───── DATA RECORDS

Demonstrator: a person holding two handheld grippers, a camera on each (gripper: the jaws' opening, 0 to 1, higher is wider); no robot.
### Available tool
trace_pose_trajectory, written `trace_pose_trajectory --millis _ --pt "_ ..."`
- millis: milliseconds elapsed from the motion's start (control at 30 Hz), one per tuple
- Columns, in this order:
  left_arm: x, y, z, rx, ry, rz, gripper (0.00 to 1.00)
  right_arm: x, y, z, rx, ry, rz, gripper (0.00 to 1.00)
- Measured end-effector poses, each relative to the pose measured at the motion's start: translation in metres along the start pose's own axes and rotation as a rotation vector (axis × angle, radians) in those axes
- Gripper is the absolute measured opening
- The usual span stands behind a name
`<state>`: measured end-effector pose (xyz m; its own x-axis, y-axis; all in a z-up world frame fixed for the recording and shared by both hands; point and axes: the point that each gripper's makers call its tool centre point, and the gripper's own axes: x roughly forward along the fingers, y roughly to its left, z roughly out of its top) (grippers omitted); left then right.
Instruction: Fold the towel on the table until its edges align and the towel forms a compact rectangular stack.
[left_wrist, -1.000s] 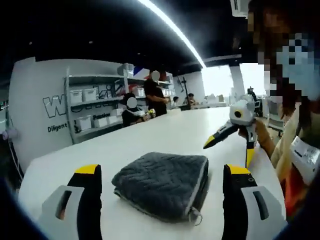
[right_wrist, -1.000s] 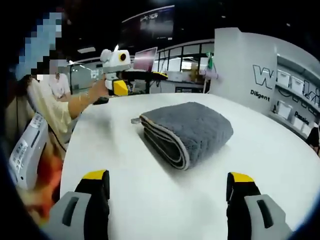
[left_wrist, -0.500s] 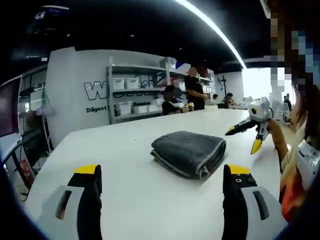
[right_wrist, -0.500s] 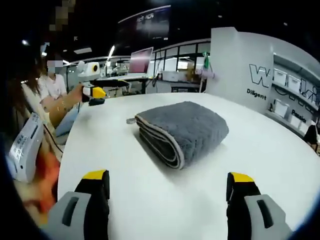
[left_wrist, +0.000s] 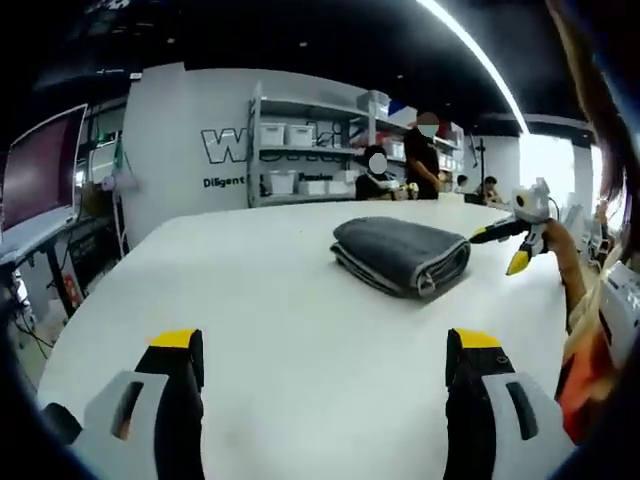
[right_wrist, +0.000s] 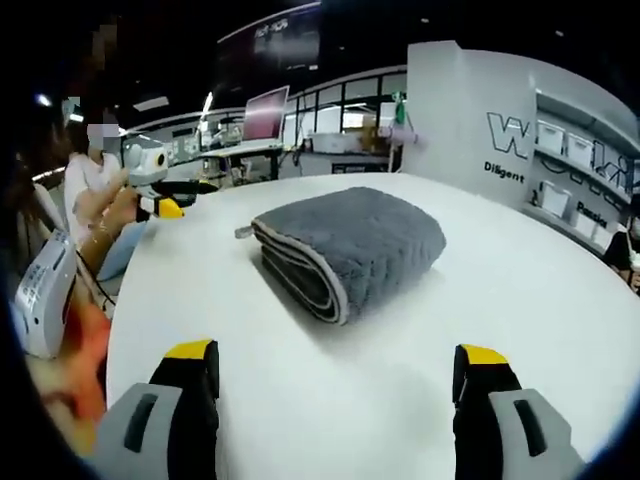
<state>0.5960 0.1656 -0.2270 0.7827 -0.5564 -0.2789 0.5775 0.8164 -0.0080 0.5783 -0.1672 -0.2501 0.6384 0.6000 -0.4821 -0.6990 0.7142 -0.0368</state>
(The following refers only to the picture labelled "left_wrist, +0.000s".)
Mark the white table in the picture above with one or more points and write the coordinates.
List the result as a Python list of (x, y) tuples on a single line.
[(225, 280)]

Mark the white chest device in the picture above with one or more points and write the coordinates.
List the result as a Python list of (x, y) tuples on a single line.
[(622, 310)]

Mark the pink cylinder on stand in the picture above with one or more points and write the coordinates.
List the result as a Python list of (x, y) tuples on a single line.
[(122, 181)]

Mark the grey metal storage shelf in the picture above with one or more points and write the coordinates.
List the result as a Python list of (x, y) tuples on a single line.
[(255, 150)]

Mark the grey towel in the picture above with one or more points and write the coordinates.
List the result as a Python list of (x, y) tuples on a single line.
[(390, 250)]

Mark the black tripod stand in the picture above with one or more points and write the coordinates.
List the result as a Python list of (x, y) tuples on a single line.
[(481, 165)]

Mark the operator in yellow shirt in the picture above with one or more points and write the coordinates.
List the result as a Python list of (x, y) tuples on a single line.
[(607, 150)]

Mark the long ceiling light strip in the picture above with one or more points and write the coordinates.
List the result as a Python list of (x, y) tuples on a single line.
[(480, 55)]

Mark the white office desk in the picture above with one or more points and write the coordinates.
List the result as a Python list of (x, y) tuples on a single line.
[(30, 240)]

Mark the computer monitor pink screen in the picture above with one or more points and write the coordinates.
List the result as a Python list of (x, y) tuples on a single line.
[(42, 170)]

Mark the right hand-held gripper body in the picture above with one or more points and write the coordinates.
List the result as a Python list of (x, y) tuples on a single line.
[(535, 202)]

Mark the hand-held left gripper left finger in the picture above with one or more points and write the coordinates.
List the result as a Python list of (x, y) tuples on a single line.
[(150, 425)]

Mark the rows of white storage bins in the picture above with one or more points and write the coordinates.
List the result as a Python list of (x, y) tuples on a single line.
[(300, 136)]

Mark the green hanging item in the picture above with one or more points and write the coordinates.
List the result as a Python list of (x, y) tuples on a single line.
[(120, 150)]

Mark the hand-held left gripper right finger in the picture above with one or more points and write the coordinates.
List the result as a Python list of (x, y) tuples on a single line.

──────────

§ WORK ORDER: Within the entries above, find the string "storage" and return each line that holds it.

§ RESULT OF THIS EXERCISE:
Mark the grey metal storage shelf in the picture above with one or more points and write the coordinates.
Mark the rows of white storage bins in the picture above with one or more points and write the coordinates.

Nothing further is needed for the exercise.